## Task
Between the line containing "(267, 49) to (216, 27): 14" and the line containing "What lies at" lies a run of lines; give that run again exactly, with both of those lines, and nothing else from the entries below.

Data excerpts
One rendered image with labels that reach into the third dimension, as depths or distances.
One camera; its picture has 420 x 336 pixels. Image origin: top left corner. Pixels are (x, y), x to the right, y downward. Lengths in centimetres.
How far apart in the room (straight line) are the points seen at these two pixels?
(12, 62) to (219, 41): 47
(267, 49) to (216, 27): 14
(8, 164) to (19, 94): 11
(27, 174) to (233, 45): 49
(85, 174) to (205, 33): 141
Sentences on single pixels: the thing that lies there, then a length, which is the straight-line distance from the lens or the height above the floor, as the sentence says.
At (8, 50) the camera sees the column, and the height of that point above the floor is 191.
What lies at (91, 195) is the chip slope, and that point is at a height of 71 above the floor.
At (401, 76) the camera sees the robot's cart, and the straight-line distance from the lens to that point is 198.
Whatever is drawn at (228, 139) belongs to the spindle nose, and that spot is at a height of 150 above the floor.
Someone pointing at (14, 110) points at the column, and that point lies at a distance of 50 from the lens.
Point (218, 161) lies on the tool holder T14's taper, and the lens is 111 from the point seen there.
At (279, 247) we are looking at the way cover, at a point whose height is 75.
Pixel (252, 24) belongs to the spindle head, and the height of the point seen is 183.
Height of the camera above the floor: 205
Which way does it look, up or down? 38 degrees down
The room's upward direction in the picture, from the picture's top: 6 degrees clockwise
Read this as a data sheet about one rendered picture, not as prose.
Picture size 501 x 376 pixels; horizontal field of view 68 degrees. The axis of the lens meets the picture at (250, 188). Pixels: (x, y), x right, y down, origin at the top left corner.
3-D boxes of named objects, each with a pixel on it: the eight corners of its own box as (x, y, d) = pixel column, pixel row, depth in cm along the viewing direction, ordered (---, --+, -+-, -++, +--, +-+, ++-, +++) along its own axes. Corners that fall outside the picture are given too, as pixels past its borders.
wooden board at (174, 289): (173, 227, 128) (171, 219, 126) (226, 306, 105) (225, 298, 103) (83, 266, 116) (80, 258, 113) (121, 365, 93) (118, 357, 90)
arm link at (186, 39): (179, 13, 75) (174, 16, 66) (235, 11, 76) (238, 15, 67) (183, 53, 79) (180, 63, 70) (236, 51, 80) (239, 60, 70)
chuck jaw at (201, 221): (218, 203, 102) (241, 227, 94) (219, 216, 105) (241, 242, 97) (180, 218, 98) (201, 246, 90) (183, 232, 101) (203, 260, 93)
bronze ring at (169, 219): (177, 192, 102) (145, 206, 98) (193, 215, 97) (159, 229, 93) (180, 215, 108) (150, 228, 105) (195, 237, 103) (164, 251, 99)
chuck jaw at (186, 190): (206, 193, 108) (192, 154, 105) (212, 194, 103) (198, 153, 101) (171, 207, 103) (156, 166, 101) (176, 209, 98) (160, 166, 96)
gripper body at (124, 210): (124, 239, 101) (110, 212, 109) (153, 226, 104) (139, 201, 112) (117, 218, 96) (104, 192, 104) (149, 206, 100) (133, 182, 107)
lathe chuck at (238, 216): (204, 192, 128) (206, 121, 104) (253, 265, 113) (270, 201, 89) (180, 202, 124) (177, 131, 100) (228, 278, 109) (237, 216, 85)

## Written answer
(267, 49) to (216, 27): 14
(8, 164) to (19, 94): 11
(27, 174) to (233, 45): 49
(85, 174) to (205, 33): 141
Sentences on single pixels: the thing that lies there, then a length, which is the straight-line distance from the lens or the height above the floor, as the sentence says.
At (8, 50) the camera sees the column, and the height of that point above the floor is 191.
What lies at (91, 195) is the chip slope, and that point is at a height of 71 above the floor.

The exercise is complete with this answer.